When you reach the line with "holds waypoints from" in the data below, begin printing lines exactly, and stop once the line with "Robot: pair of" has been printed.
════
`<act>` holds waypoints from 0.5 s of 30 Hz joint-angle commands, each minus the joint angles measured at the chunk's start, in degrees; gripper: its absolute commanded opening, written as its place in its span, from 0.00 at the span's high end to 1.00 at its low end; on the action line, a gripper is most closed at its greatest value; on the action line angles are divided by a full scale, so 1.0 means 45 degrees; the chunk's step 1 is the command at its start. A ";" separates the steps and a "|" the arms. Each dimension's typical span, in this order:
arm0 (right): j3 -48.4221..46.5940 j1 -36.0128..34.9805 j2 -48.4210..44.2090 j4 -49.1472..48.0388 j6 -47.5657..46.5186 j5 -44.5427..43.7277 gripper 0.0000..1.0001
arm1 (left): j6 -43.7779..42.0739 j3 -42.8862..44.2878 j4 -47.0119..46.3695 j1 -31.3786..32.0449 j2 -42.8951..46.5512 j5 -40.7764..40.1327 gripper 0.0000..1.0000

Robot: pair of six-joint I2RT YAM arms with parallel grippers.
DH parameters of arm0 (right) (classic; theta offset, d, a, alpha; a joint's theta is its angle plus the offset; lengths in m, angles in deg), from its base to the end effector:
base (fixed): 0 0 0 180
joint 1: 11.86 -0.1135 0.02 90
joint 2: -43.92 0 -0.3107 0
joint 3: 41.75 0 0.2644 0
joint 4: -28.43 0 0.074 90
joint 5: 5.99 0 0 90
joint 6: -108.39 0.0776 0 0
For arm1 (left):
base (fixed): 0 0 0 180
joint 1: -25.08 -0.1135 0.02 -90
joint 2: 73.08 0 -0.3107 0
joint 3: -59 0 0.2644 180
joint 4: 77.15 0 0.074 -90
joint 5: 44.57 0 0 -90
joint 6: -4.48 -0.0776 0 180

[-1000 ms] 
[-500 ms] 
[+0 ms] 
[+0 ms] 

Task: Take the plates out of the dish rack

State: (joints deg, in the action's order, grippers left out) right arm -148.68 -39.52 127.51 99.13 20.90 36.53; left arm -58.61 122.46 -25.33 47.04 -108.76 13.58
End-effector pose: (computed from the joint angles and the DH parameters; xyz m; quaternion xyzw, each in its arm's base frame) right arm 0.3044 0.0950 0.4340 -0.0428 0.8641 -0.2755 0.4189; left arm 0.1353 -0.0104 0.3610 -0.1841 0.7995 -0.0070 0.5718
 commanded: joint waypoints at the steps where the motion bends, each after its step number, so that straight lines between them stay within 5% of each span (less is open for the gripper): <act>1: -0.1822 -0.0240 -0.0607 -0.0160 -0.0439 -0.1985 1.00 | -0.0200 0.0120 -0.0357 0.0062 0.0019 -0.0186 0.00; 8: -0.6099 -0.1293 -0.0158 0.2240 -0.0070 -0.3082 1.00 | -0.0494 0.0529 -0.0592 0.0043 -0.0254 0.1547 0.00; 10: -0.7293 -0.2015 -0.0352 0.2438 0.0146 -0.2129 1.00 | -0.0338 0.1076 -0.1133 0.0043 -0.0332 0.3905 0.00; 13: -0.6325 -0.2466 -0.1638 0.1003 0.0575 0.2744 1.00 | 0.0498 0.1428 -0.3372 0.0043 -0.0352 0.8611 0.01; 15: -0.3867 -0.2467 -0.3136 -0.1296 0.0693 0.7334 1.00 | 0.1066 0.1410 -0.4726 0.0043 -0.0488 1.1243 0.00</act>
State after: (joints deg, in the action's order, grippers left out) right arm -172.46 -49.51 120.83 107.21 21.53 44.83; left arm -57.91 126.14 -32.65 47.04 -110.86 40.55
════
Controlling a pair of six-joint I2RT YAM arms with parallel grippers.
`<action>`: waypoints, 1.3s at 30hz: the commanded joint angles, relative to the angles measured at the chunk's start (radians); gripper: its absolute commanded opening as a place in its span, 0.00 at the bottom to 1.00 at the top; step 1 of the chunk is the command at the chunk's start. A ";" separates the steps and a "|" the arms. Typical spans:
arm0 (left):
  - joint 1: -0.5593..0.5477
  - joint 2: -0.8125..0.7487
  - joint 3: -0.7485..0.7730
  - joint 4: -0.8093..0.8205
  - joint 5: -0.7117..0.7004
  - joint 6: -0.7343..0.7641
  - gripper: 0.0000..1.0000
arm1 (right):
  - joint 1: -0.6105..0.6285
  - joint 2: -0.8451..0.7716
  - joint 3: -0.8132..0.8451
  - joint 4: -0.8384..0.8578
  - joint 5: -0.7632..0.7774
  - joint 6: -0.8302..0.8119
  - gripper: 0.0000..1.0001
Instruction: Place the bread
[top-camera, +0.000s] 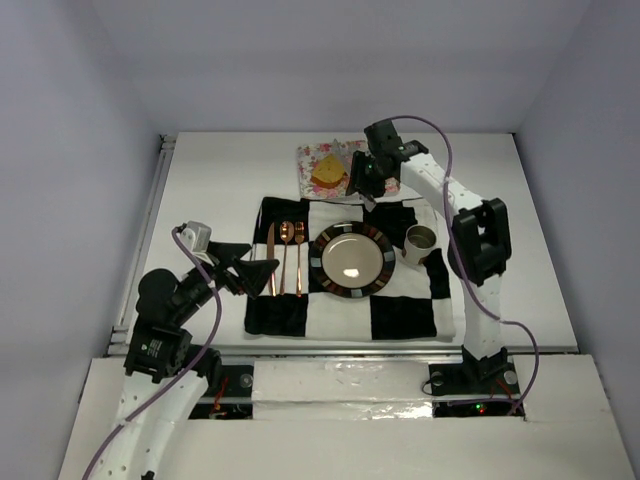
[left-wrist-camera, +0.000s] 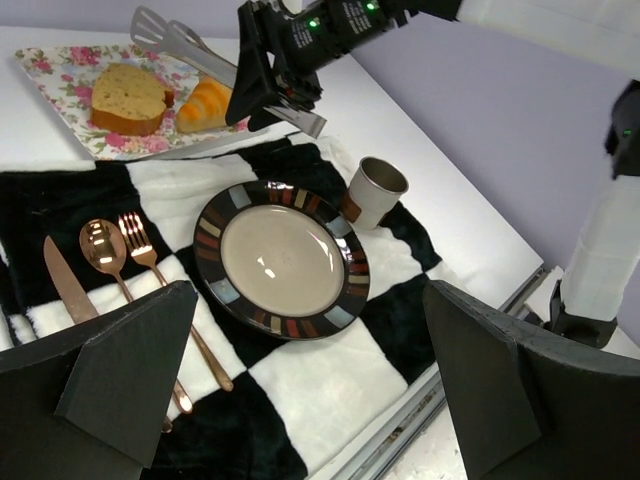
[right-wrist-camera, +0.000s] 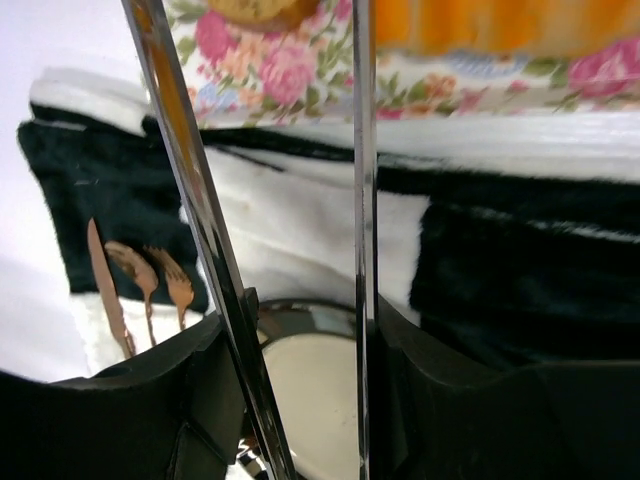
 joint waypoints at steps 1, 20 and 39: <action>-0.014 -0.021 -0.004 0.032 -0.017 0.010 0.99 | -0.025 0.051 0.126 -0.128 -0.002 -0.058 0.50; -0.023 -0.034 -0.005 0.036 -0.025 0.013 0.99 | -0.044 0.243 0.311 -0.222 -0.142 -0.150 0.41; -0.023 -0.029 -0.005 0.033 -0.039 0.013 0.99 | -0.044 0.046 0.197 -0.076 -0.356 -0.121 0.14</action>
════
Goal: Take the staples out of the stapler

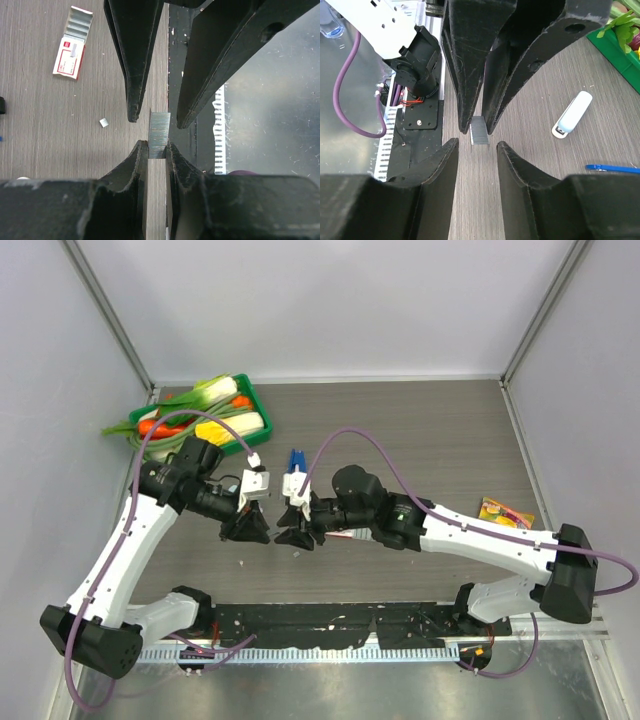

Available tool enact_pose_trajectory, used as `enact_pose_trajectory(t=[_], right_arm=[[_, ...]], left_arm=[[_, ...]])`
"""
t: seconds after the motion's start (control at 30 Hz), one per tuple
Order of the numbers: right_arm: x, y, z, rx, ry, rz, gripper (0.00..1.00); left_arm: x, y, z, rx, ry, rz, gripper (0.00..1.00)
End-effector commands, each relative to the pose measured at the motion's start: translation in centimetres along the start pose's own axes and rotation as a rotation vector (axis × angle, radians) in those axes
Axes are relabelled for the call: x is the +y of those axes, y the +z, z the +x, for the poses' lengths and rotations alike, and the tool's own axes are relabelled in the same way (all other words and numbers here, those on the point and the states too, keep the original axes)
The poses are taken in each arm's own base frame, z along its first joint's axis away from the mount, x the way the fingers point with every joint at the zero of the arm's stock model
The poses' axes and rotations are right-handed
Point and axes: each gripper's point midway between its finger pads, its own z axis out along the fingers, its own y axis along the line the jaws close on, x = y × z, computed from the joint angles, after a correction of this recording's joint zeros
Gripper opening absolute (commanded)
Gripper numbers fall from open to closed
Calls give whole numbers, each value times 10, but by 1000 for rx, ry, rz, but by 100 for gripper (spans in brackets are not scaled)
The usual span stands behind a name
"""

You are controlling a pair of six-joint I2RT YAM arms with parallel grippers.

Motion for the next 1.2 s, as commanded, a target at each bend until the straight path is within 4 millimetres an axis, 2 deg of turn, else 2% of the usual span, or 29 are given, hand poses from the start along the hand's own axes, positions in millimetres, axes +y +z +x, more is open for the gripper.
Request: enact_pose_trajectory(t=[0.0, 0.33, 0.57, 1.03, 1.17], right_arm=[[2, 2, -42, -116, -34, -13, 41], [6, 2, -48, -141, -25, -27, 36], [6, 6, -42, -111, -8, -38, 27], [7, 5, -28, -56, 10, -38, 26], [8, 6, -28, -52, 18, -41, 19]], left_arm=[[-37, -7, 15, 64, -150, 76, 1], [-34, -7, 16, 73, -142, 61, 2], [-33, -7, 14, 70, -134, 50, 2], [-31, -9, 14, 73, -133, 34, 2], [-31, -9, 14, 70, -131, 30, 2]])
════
[SOLUTION BELOW]
`<act>` holds waypoints from 0.5 s of 30 Hz joint-angle commands, each minus the joint angles measured at the chunk's start, in degrees; gripper: its absolute commanded opening, written as its place in its span, from 0.00 at the span's high end to 1.00 at its low end; on the action line, a gripper is most closed at its greatest value; on the action line angles are divided by a full scale, so 1.0 means 45 degrees; the chunk's step 1 is the command at its start. A ";" separates the steps and a "|" the arms. Each dimension's typical span, in this order:
arm0 (right): j3 -48.4221..46.5940 j1 -36.0128..34.9805 j2 -48.4210..44.2090 j4 -49.1472..48.0388 j6 -47.5657..46.5186 j5 -44.5427..43.7277 gripper 0.0000..1.0001
arm1 (left): j6 -43.7779..42.0739 j3 -42.8862..44.2878 j4 -47.0119..46.3695 j1 -31.3786..32.0449 j2 -42.8951..46.5512 j5 -40.7764..40.1327 gripper 0.0000..1.0000

Robot: pair of six-joint I2RT YAM arms with parallel grippers.

No further output is expected.